O filme, em sim é um “ode à apologética”. Imagino o prazer orgástico que os entusiastas dessa vertente da teologia devem sentir quando veem muitos dos seus sofismas reproduzidos de modo a calarem “cientistas” e convencerem “descrentes”. Chega-se, inclusive, a se incorrer no erro comum de se atribuir a Dostoievski uma frase escrita por ele em "Irmãos Karamazov", mas que ele nunca escreveu, mas isso é pra outra história.
No entanto, de todos os 112 minutos de filme, há um trecho que achei muito bom. À certa altura, a mãe de uma das personagens, já com a demência tão avançada quanto os anos sugeridos pelas marcas do tempo de seu rosto, quase como estando num estado de transe semelhante ao das pitonisas (ou do oráculo do “Matrix”), diz ao filho o que me soou com uma verdade que posso aplicar para mim que acredito que exista algo como o diabo:
“Às vezes o diabo permite que as pessoas vivam livres de problemas porque ele não as quer voltando-se para Deus. Seu pecado é como uma cadeia, mas ela é boa e confortável, não parece haver razão para sair dela. A porta está aberta até um dia que o tempo acaba e a porta da cela bate e, de repente, é tarde demais.”

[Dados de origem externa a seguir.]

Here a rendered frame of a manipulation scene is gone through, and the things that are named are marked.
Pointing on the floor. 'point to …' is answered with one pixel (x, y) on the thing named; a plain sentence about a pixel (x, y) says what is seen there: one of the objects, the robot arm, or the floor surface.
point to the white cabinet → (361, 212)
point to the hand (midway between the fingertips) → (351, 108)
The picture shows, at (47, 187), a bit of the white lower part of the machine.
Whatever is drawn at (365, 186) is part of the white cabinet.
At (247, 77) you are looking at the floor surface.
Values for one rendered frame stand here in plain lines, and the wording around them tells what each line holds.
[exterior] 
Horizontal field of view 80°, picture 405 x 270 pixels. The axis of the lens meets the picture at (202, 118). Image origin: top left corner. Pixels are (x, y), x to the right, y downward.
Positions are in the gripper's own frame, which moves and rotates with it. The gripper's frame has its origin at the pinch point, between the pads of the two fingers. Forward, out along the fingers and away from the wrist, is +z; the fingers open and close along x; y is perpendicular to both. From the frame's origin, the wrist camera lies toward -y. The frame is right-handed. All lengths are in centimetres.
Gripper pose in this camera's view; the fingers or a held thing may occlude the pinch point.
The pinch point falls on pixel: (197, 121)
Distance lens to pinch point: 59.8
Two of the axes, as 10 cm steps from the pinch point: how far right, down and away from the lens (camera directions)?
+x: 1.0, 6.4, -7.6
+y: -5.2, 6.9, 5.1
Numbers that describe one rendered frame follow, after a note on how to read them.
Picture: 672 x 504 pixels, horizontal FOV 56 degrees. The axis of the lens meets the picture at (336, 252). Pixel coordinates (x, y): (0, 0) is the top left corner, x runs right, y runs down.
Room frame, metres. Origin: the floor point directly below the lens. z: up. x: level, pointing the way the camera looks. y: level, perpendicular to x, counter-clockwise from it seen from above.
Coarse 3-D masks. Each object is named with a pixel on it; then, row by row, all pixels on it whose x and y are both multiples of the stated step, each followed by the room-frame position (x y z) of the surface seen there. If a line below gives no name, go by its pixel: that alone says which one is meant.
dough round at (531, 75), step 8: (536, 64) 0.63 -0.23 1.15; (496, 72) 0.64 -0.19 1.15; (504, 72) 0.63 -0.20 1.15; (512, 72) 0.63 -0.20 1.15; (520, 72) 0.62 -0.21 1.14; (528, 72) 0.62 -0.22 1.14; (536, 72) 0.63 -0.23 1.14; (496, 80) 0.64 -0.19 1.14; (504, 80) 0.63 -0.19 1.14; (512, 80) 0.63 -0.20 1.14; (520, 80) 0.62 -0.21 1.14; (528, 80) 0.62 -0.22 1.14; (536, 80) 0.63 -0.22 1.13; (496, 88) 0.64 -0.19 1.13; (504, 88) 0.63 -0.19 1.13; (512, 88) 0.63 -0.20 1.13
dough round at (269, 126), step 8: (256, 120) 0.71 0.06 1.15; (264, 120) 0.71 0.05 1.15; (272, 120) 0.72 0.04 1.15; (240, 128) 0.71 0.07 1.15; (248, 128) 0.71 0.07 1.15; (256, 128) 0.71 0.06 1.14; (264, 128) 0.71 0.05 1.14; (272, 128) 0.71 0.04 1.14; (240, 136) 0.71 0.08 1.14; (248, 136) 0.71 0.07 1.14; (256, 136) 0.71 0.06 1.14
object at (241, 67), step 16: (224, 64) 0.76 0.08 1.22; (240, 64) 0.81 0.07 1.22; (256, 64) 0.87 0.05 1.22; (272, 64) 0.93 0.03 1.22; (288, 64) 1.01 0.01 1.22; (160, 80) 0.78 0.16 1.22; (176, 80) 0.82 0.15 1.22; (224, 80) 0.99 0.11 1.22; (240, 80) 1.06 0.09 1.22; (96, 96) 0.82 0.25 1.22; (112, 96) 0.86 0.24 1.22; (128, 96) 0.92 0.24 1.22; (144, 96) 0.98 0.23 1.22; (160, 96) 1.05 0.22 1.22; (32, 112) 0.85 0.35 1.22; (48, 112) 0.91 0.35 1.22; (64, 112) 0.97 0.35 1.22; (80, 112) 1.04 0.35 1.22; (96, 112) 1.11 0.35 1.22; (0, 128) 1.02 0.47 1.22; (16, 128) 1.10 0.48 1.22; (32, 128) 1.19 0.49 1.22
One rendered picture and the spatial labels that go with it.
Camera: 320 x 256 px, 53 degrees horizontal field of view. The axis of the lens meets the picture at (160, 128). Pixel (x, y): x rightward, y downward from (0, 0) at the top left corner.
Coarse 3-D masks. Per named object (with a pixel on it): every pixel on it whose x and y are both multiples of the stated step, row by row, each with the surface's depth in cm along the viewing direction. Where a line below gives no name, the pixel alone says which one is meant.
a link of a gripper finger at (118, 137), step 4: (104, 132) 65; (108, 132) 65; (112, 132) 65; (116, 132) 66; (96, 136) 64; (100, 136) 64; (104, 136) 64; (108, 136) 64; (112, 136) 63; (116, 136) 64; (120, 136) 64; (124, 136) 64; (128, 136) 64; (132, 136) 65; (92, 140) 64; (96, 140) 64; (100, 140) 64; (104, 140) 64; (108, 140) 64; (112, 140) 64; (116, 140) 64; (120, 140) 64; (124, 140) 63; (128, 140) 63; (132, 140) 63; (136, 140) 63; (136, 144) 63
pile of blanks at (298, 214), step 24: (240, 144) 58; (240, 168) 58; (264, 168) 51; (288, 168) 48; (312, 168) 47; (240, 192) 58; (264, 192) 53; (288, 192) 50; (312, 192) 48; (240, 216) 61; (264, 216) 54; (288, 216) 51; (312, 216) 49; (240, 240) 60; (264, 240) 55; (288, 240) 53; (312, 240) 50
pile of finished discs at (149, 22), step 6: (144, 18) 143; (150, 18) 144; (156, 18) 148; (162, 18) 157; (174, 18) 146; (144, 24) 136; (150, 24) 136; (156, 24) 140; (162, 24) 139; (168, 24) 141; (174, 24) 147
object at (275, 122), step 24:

Precisamos ter cuidado para não nos sentirmos confortáveis no enlameado de nossos próprios erros.
Assim, como bem disse minha irmã, apesar de tendencioso, fraco e previsível, o filme é “bonito”. E eu concordo com seu título. DEUS NÃO ESTÁ MORTO. Mas não acho que seus idealizadores foram felizes na forma de dialogar com o resto do mundo que, a despeito de não crerem igual, não são ruins.


ps.: ao final do filme há uma mensagem afirmando que o filme foi elaborado a partir de situações que geraram processos judiciais por perseguição que alunos de universidades americanas sofreram de professores que não aceitavam suas crenças. Isso também é lamentável. Ninguém é intelectualmente menos favorecido porque optou ter fé. É preciso de fé tanto para crer em Deus quanto para não crer em Deus. E penso que isso o filme foi bem capaz de demonstrar.